I would never dream to initiate a response in such a harsh way; however, you deserve it. I can tell, like so many on here, you're a catfish desperate for attention.

A greasy mechanic, every small town girls dream husband. I bet he's hot as hell and you: well, are just fading glory. You'll keep it together for a few (three) years. He'll let you service him while you brain up, blow up and become bitter. Over 25 years in the profession, I've seen this at least a hundred times and always the same story/result. Now all the contrarians will run to their typewriters to craft their 'fantasy' stories of how they're the exception. HOGWASH!
Married at 18, statutory rape must be in that timeline someplace but you got a ring from him, heehaw! I can feel the pride in your post. A course in self-esteem is needed but you can't raise a brood of dysfunctional brats (they won't be bastards, at least) if you are aware of your shortcomings. I can only imagine 'how good' the marriage is if you 'need' to have a baby. Is he cheating/lost interest already? He's going to be attractive to women (and men) till his 50's. You: are done. The baby, a career killer and a source to feed your views of failure for the rest of your life.
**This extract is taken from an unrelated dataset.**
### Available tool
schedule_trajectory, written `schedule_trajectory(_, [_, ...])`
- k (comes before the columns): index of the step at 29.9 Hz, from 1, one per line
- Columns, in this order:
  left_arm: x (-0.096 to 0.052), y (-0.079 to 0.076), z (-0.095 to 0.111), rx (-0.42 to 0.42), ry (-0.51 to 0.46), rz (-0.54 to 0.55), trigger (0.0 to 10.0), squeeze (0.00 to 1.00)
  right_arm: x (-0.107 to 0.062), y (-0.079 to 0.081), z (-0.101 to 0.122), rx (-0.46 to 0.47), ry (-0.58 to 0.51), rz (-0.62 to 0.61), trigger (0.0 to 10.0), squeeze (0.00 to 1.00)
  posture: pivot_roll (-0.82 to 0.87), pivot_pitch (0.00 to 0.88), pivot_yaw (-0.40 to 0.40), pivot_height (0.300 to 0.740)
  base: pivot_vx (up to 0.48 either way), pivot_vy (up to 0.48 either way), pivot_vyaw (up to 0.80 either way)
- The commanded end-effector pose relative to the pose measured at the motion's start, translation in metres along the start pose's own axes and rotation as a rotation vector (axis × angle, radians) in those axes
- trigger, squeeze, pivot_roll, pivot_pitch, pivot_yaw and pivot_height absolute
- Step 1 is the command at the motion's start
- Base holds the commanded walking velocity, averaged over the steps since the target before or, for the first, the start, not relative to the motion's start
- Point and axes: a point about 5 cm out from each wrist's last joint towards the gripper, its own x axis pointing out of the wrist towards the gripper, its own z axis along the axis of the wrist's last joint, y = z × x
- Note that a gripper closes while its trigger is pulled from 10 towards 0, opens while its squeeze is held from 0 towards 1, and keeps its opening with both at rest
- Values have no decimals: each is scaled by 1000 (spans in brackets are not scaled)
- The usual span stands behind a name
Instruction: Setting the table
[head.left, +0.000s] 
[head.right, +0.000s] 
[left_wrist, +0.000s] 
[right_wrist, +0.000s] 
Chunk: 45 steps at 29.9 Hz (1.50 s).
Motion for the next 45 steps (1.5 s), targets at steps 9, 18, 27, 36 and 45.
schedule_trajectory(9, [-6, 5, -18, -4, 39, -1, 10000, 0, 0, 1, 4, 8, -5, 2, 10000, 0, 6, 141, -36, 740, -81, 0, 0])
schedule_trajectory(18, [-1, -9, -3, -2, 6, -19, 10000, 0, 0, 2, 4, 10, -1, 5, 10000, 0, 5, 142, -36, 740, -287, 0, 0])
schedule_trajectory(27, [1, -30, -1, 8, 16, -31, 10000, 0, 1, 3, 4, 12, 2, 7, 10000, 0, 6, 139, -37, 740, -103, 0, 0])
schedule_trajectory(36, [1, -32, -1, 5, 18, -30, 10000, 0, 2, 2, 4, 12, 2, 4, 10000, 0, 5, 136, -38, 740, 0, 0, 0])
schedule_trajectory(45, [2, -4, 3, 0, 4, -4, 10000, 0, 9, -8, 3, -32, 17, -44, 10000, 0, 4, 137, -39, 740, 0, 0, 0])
Have a child but not be available to raise it or pawn it off on others. I see 'parent of the year' coming. The kid is unimportant, keeping the 'hot' husband is. Unfortunately, the pressures of school and pregnancy are making you fat and miserable. Mechanic husband is looking better than ever. Forbidden fruit in a town of locals and an unappreciative wife. He'll be lubing up more than chassis soon enough. (Not your husband, sure.)
Lacking attention from husband after 'bearing his fruit', you start spitting out kids, overdrive style. You at $80/hour = lots of baby raisers. Bad for you: husband has injury, $0/hour and starts drinking (gallons, more than normal).
I could continue the tale of your future but really could care less. However, you bring your bitcherie into the pharmacy. You become impossible to work with. The pent up rage and misdirected anger are just unbearable for the those forced to work with you. You've failed at being a 'good' parent. The pressure of that alone is crushing but doing it alone now, 'is out of the question'. You convince yourself to stick it out, 'for the kids'. Spoiling them, with stuff, but without Mommy. Professionally, you become petty and obnoxious as you realize you work to support an absentee husband and un-parented children. Your resolve as 'the victim' becomes cemented. The assembly line pharmacy, once the emblem of your 'good life' now mocks you with supercilious tasks. Your children hate you and when you and husband (he's still hot, you:not) are together, it's nonstop fighting about his lazy ass, girlfriend, habits, illegitimate children and ...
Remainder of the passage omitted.